◆ To do:
Only an exact copy of every record counts as an answer.
□ □ □ □ □ □ □
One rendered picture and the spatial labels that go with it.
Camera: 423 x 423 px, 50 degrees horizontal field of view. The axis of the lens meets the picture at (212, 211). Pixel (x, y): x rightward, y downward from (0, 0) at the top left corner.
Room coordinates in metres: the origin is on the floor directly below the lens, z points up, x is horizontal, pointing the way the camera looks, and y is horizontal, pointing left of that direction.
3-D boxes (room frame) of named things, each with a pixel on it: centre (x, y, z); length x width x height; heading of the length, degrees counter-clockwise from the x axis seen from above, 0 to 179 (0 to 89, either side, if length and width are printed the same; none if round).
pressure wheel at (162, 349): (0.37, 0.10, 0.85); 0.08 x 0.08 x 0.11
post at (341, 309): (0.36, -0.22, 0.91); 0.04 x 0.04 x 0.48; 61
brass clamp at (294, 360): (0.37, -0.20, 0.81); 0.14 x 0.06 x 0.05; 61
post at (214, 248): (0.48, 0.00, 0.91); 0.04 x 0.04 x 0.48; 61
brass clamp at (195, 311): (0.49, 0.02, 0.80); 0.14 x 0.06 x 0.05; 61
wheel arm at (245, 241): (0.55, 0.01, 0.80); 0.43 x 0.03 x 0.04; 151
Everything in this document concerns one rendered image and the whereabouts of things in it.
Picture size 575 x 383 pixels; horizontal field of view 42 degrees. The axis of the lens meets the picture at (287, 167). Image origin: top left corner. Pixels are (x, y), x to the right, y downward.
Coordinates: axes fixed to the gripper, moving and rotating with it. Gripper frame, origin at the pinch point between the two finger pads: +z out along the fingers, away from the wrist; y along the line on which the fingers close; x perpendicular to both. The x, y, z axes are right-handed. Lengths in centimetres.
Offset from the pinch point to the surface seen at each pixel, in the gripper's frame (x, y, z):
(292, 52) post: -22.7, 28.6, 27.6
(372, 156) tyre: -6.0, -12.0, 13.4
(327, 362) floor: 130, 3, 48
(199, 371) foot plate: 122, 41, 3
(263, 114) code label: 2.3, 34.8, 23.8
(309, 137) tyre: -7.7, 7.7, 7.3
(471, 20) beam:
□ □ □ □ □ □ □
◆ Task solution:
One rendered picture and the spatial labels that go with it.
Camera: 423 x 423 px, 50 degrees horizontal field of view. The axis of the lens meets the picture at (212, 211). Pixel (x, y): x rightward, y downward from (0, 0) at the top left corner.
Room coordinates in metres: the origin is on the floor directly below the lens, z points up, x is horizontal, pointing the way the camera looks, and y is horizontal, pointing left of that direction.
3-D boxes (room frame) of named things, each with a pixel on it: centre (x, y, z); length x width x height; heading of the length, degrees counter-clockwise from the x axis seen from above, 0 to 179 (0 to 89, either side, if length and width are printed the same; none if round).
pressure wheel at (162, 349): (0.37, 0.10, 0.85); 0.08 x 0.08 x 0.11
post at (341, 309): (0.36, -0.22, 0.91); 0.04 x 0.04 x 0.48; 61
brass clamp at (294, 360): (0.37, -0.20, 0.81); 0.14 x 0.06 x 0.05; 61
post at (214, 248): (0.48, 0.00, 0.91); 0.04 x 0.04 x 0.48; 61
brass clamp at (195, 311): (0.49, 0.02, 0.80); 0.14 x 0.06 x 0.05; 61
wheel arm at (245, 241): (0.55, 0.01, 0.80); 0.43 x 0.03 x 0.04; 151
Everything in this document concerns one rendered image and the whereabouts of things in it.
Picture size 575 x 383 pixels; horizontal field of view 42 degrees. The axis of the lens meets the picture at (287, 167). Image origin: top left corner. Pixels are (x, y), x to the right, y downward.
Coordinates: axes fixed to the gripper, moving and rotating with it. Gripper frame, origin at the pinch point between the two finger pads: +z out along the fingers, away from the wrist; y along the line on which the fingers close; x perpendicular to both. The x, y, z axes are right-handed. Lengths in centimetres.
Offset from the pinch point to the surface seen at each pixel, in the gripper's frame (x, y, z):
(292, 52) post: -22.7, 28.6, 27.6
(372, 156) tyre: -6.0, -12.0, 13.4
(327, 362) floor: 130, 3, 48
(199, 371) foot plate: 122, 41, 3
(263, 114) code label: 2.3, 34.8, 23.8
(309, 137) tyre: -7.7, 7.7, 7.3
(471, 20) beam:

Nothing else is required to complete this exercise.